→ Exercise:
Locate the line that contains "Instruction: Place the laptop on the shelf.". Reproduce it and all following lines up to the end of the material, exactly and with nothing added.

————

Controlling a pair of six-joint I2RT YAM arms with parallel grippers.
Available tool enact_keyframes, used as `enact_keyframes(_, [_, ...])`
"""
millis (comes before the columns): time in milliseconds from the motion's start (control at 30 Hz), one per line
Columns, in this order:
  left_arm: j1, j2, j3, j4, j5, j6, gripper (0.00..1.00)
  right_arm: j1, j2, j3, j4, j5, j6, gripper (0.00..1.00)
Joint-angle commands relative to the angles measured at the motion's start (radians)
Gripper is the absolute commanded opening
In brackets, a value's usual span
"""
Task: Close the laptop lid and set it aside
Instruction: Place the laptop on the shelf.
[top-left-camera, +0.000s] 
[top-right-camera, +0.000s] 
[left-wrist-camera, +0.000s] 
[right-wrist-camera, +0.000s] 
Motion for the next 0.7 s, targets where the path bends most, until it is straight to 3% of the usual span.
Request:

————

→ Answer space:
Instruction: Place the laptop on the shelf.
[top-left-camera, +0.000s] 
[top-right-camera, +0.000s] 
[left-wrist-camera, +0.000s] 
[right-wrist-camera, +0.000s] 
Motion for the next 0.7 s, targets where the path bends most, until it is straight to 3% of the usual span.
Request:

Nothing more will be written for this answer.